What we want is general software to handle all kinds of documents.

> Why is this?  I think we can safely assume that people outside of the
> US and Western Europe can write software and have machines to write it on
> (Japan has quite a few I believe).  Could it be that, shock horror, they
> don't really care too much about using their local charsets and languages
> and just want to make their information available to a much wider
> audience?  Our Japanese chum on other mailing lists and some European 
> researchers I've talked to tends to strengthen that view for me.

If you don't speak Japanese, how do you know. If you only spoke
Japanese, would you participate in an English mailing list?

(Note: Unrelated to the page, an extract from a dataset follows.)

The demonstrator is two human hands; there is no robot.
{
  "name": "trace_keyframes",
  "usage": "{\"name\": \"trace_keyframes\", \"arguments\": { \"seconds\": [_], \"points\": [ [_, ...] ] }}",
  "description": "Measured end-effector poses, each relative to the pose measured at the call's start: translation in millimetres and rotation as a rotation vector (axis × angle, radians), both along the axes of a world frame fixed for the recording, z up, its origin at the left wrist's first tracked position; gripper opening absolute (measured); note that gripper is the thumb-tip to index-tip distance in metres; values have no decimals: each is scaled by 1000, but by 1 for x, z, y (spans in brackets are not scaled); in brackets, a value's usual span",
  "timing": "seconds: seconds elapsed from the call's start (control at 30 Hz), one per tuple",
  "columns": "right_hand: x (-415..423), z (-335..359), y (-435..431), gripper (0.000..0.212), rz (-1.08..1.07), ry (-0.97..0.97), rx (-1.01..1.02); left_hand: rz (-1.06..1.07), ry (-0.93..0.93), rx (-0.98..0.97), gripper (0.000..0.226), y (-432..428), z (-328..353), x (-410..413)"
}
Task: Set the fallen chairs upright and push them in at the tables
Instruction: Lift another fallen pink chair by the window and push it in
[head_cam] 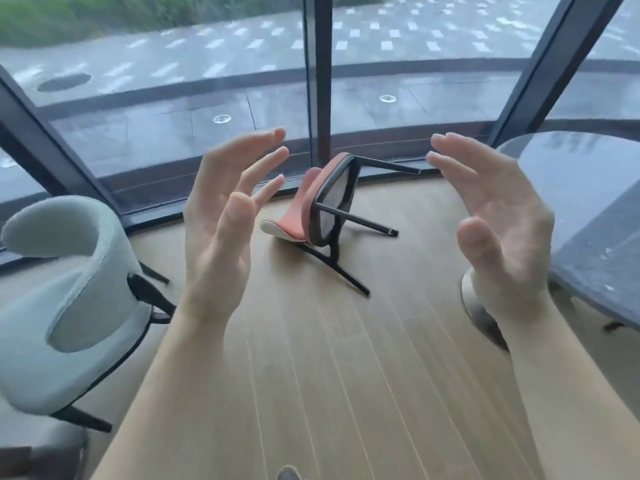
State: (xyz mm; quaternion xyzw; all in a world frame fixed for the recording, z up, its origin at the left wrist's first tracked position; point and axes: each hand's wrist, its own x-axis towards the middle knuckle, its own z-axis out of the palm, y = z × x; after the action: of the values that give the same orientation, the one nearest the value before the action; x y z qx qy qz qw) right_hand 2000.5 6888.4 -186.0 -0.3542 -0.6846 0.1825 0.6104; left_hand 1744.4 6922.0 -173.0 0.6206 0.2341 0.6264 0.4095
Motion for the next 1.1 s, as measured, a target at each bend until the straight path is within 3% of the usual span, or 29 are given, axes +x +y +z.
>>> {"name": "trace_keyframes", "arguments": {
  "seconds": [0.17,0.4,0.6,0.87,1.1],
  "points": [
    [-64,-3,63,82,-15,32,-21,4,21,9,52,66,1,-64],
    [-102,-11,156,82,-30,33,-77,-36,41,-13,63,169,-2,-90],
    [-126,-14,282,76,30,45,-57,54,95,19,62,261,3,-116],
    [-226,-4,456,79,281,142,-95,257,163,-7,70,381,21,-193],
    [-289,-23,596,74,284,101,-95,253,138,27,67,529,-6,-256]
  ]
}}
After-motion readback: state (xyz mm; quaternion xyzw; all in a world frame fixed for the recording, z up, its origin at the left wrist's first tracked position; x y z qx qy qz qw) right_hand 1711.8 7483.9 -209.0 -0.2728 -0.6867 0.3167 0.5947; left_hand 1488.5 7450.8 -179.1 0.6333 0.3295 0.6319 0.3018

> > If you can show examples where the establishment of a language
> > and/or charset default has not led to the above problems, I
> > would really be grateful. A general statement like "not having
> > defaults will make the situation worse, not better" is not
> > worth much without real examples of how it actually works.
> 
> My email user agent.  By default it assumes that email is US-ASCII but if
> it notices another charset in use it either displays it (in the case of
> some of the ISO-8859-x charsets) or lets me know that the message is in
> some other charset and that it might not display correctly.  Without a
> default charset, what character set should my MUA have used to display
> messages with no MIME charset?

Mine uses iso-2022-jp, because that includes ASCII, and because
I get many messages in Japanese that aren't MIME-tagged. The
practice of sending messages with all kinds of character
encodings significantly predates the definition and introduction
of the MIME standard.


> > "The default character encoding of the Dublin Core is XXXXX."
> > 
> > Can you please tell me what this should apply to, in your eyes?
> > Please be as specific as possible.
> 
> I'm losing you again here; the default character encodiing of Dublin Core
> is going to depend upon the concrete representation in use.

Very correct. So please stop asking for "the default" for charsets
(character encoding).

>In the case
> of HTML (which is what we've been discussing), I'd say UTF-8 to fit in
> with the localization of HTML

How or where did you get to the idea that UTF-8 is a default for HTML?
I happend to have been (and still being) strongly involved in HTML
i18n (see RFC 2070), and never have heard about it :-).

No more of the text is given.